Parties to a proceeding before a court of law may adduce only admissible evidence. Admissible evidence is either "fact in issue" or "relevant facts" which are not excluded from being adduced by any other provisions of Indian Evidence Act, 1872. Section 3 of the Act define facts, facts in issue and relevant facts.

According to section 59 and 60, facts can be proved in two ways, orally or by documentary evidence (includes electronic documents). Oral evidence suggests mostly verbal depositions before the Court (and not otherwise) and includes oral statement regarding materials as well. Documentary evidence suggests documents. Evidence regarding matters gasa number of facts, for which evidence by way of oral or documentary produced before the court for its evaluation for either one fact or facts.
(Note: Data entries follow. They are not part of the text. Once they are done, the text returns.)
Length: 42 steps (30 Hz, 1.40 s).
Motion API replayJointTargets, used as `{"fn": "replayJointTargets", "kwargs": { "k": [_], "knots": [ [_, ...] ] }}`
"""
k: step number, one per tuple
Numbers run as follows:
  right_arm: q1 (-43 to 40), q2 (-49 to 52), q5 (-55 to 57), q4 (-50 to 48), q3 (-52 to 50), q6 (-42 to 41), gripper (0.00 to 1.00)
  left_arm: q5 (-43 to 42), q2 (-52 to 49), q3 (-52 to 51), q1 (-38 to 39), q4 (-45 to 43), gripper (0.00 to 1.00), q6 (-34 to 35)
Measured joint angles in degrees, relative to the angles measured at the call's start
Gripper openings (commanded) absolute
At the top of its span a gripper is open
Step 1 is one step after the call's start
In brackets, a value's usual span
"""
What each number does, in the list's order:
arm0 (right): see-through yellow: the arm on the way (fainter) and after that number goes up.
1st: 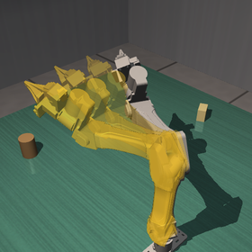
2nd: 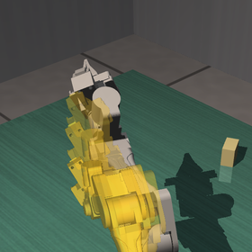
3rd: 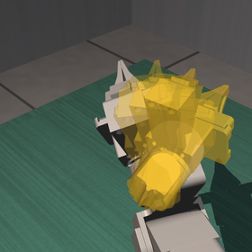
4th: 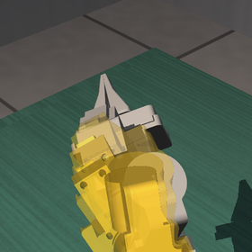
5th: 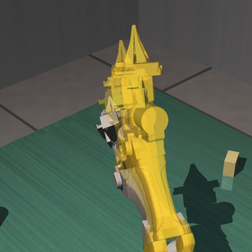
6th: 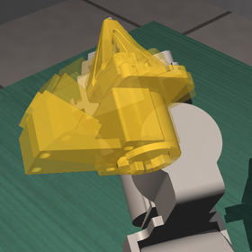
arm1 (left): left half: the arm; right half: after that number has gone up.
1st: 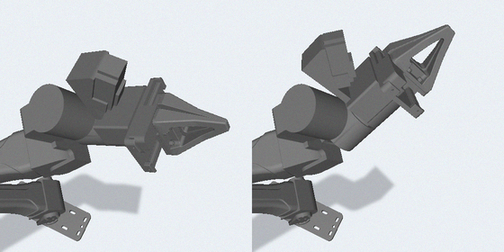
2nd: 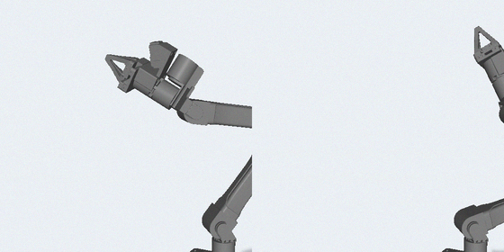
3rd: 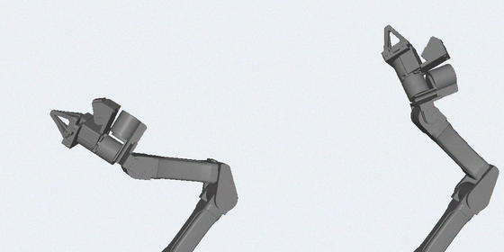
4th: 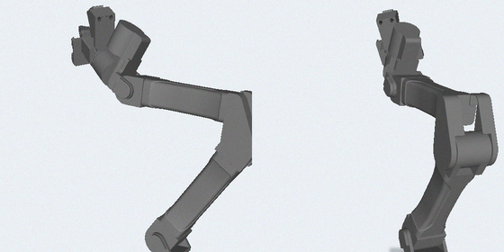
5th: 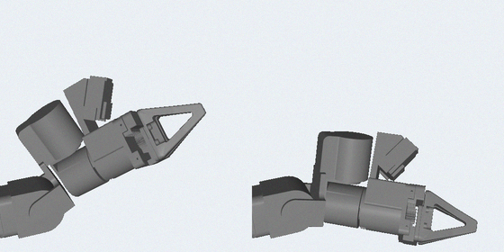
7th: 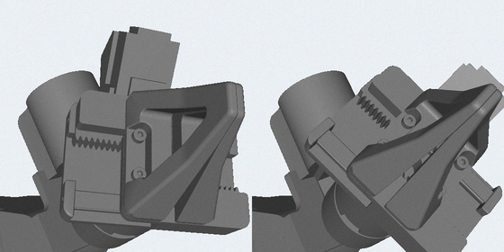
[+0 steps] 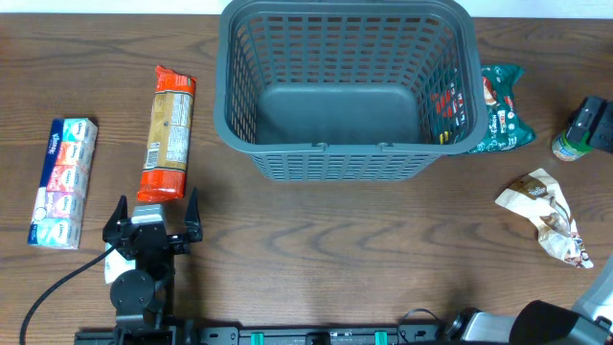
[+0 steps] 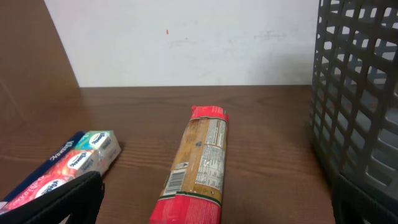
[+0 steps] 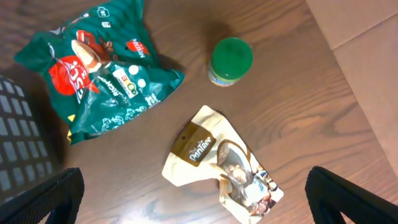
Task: Pack container
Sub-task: 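Move the right gripper up toward the green snack bag beside the basket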
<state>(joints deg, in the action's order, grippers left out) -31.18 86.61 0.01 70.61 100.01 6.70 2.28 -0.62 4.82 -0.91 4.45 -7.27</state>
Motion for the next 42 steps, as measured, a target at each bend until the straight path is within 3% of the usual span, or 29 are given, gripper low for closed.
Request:
{"fn": "replayJointTargets", "kwargs": {
  "k": [10,14,19,27,32,42],
  "knots": [
    [0.0,0.5,-5.5,-8.6,-17.1,3.6,0.99,0.0,0.0,0.0,0.0,0.0,0.99,0.0],
    [1.6,1.4,-8.2,-9.0,-18.0,5.5,0.99,0.0,0.0,0.0,0.0,0.0,0.99,0.0],
    [6.7,5.6,-7.8,-1.0,-8.7,6.2,0.99,0.0,0.0,0.0,0.0,0.0,0.99,0.0],
    [11.4,25.0,-4.7,11.0,14.8,6.4,0.99,0.0,0.0,0.0,0.0,0.0,0.99,0.0],
    [11.4,32.6,-4.0,12.1,24.5,6.4,0.99,0.0,0.0,0.0,0.0,0.0,0.99,0.0],
    [12.5,33.9,-7.8,9.6,33.2,8.4,0.99,0.0,0.0,0.0,0.0,0.0,0.99,0.0]
  ]
}}
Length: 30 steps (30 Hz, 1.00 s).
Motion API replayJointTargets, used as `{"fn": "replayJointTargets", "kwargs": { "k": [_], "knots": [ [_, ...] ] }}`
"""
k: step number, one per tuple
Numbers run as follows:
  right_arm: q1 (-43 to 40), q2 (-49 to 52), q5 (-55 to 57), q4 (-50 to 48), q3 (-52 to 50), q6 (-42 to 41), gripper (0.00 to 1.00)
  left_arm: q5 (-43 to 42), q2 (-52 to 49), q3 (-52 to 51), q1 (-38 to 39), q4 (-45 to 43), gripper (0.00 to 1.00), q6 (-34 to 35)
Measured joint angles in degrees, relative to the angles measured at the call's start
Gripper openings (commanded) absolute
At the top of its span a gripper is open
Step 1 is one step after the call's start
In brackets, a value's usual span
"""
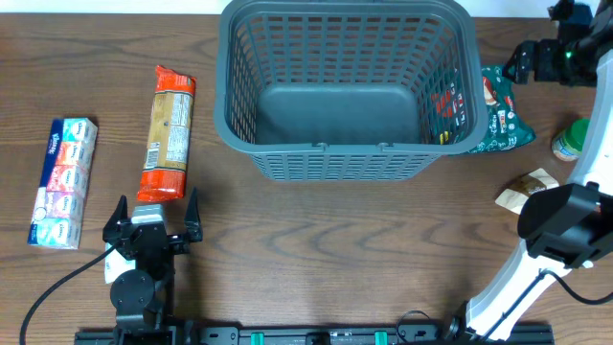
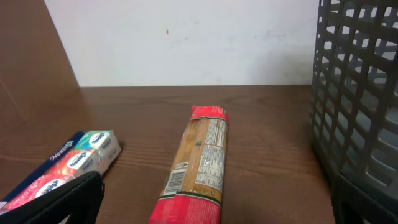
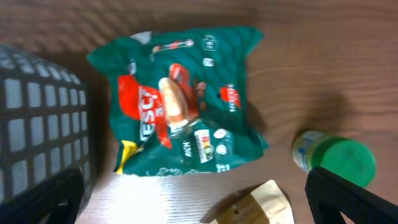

Courts, by going through the documentary and oral evidence, decide whether particular facts are proved or not, or the fact or facts can be presumed to be proved.

By looking into the oral and documentary evidence, courts decide whether a particular fact is proved or not. In evaluation, there are two concepts to prove facts: proved (proved, disproved or not proved) and presumption (that fact is proved) (may Presume, Shall presume and Conclusive proof). After going through oral and documentary evidence, court see that whether a fact or facts are proved by looking to such evidence. If not enough or no evidence is given, the said fact is not proved.

The second concept for evaluation is presumption. In evidence, many sections suggest presumption, and courts 'may presume' facts and are extremely free to believe them or not and to ask to prove them. According to section 4, 'shall presume' means that courts have no discretion and must consider the fact as proved unless it is disproved. Where in any provision it is said that a particular fact, sometimes in particular circumstances, must be concluded as "conclusive proof", courts must regard it as proved and may not allow parties to adduce evidence to rebut it.

== Classification in four questions==
The Evidence Act may be divided in four questions.

Question 1 What is evidence given of?

Answer 1 Evidence is given of "facts in issue" or "relevant facts".

Question 2 How is evidence of such facts given?

Answer 2 Evidence of such facts is given by way of "oral evidence" or "documentary evidence".

Question 3 On whom does the burden of proof lie?

Answer 3 The burden of proof of particular facts or the onus of proof to prove the whole case lies on the prosecution in charge.

Question 4 What is the evaluation of the facts?

Answer 4 The evaluation is "proved " or "presumed", and the fact is "proved", "disproved", or "not proved", or the proof of facts "may presume", "shall presume" or has "conclusive proof" bt the courts.